次世代シーケンサーを用いて、ゲノム配列が未知の生物種（リファレンス配列の無い生物種）についてゲノムDNAのシーケンスを行い、取得した配列情報を用いて新規ゲノム構築（de novo アセンブル）を行います。ホールゲノムシーケンス(WGS)とも呼ばれます。

推定ゲノムサイズに応じて、取得するデータ量を調整します。
また、シーケンスを行うための装置やライブラリの調製法を検討することで、目的や状況に応じた対応が可能です。

メイトペアシーケンスとは、ゲノム上で 数kb (3, 5, 8, 10kb) 離れた領域を含むDNA配列（ライブラリー）を調製し、その両端をシーケンスする方法です。
ゲノムDNAを数kbpのサイズで断片化し、その断片を環状化します。この環状化DNAを再度数百bpサイズで断片化すると、環状化前に端同士（メイトペア）だった配列が繋がった断片と、内側（インサート）の配列を持つ断片が得られます。
このメイトペアの断片を回収しペアエンドシーケンスすることで、数kb 離れた配列をメイトペアリードとして得ることが可能です。
結果として、両リードが数kbの距離関係にあることを決定できます。

一般的にメイトペア解析を行う際には、同時に ショットガンシーケンス（DNAシーケンス）を実施します。
データ解析（新規ゲノム構築）を行う際に、まず、ショットガンシーケンスで得られたリードを用いて de novo アセンブル を実施してコンティグを構築します。
ここで構築した各コンティグは、どのようま位置関係にあるか不明な状態です。このコンティグ群に、メイトペアリードを当てることで、コンティグ間の位置関係や向きを整理してスキャホールドの作製が可能となります。
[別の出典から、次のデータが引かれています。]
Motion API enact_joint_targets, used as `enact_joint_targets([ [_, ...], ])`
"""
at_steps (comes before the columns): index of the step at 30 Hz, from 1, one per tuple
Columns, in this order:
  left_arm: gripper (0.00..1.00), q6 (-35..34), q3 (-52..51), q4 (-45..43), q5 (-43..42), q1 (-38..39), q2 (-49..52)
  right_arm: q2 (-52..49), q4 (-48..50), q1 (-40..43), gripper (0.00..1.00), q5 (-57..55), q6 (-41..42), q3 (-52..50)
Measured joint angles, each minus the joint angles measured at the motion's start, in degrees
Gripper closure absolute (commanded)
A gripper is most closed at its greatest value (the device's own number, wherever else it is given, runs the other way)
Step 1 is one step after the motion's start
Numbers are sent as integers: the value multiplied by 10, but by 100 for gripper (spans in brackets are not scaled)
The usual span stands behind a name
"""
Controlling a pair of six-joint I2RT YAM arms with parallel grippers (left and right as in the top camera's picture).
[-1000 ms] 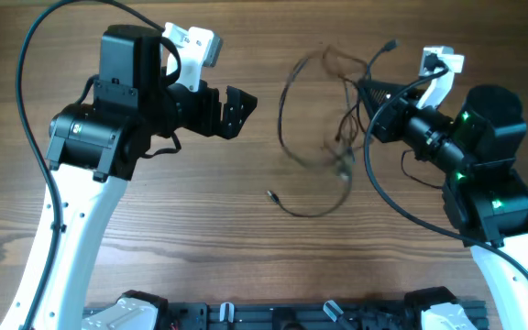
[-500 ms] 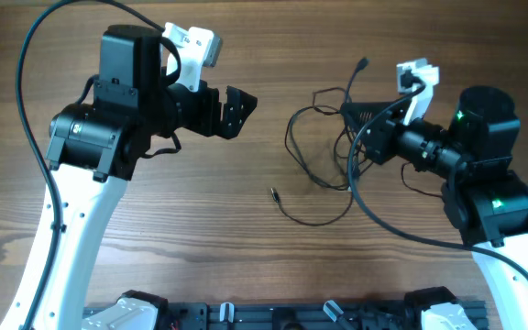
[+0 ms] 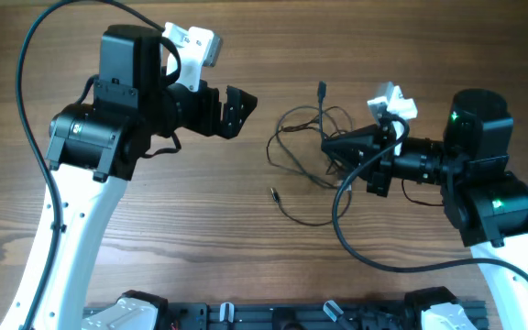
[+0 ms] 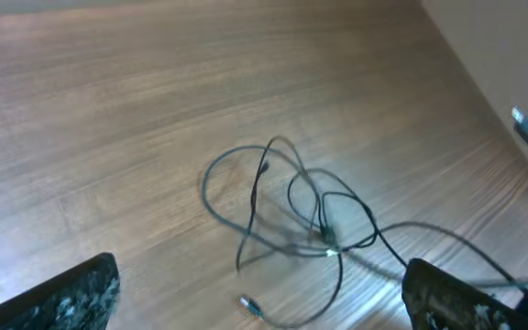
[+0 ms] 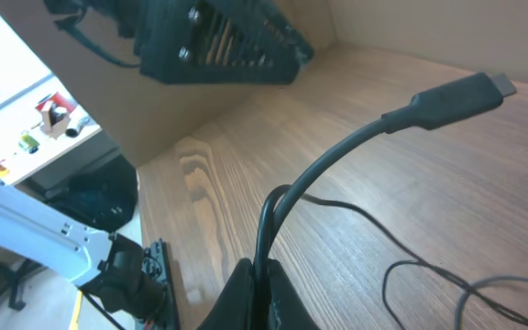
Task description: Untangle cables
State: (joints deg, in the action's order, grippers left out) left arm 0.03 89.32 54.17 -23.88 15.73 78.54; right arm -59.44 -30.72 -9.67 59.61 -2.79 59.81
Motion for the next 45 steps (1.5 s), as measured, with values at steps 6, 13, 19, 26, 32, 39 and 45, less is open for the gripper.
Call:
enact_joint_targets([
  [6,0,0,0,-17,-87,0,0,-2,-16,0,92,-25,1,0],
  [13,0,-2,0,9,-165,8,0,-7,-10,0,92,-63,27,0],
  [19,0,39,0,38,-180,67,0,-7,53,0,92,-67,86,0],
  [26,0,72,0,33,-162,117,0,-7,114,0,78,-66,185,0],
  [32,0,79,0,33,-150,117,0,-7,104,0,33,-96,238,0],
  [39,0,79,0,33,-150,117,0,-12,0,0,16,-231,235,0],
  [45,0,79,0,33,-150,117,0,-43,-92,0,13,-341,232,0],
])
数十kb のロングリードの取得が可能なPacBio シーケンスを利用することで、コンティグが少なく、ギャップが生まれにくい、完全長ゲノムDNAの構築を目指す手法になります。

取得データ量の目安は、100倍程度になりますので、推定ゲノムサイズが数Mb程度のバクテリアのゲノムシーケンスでは、RSII の使用がお勧めになります。ゲノムサイズの大きい生物種になりますと、Sequel、 Sequel II の利用をお勧めしております。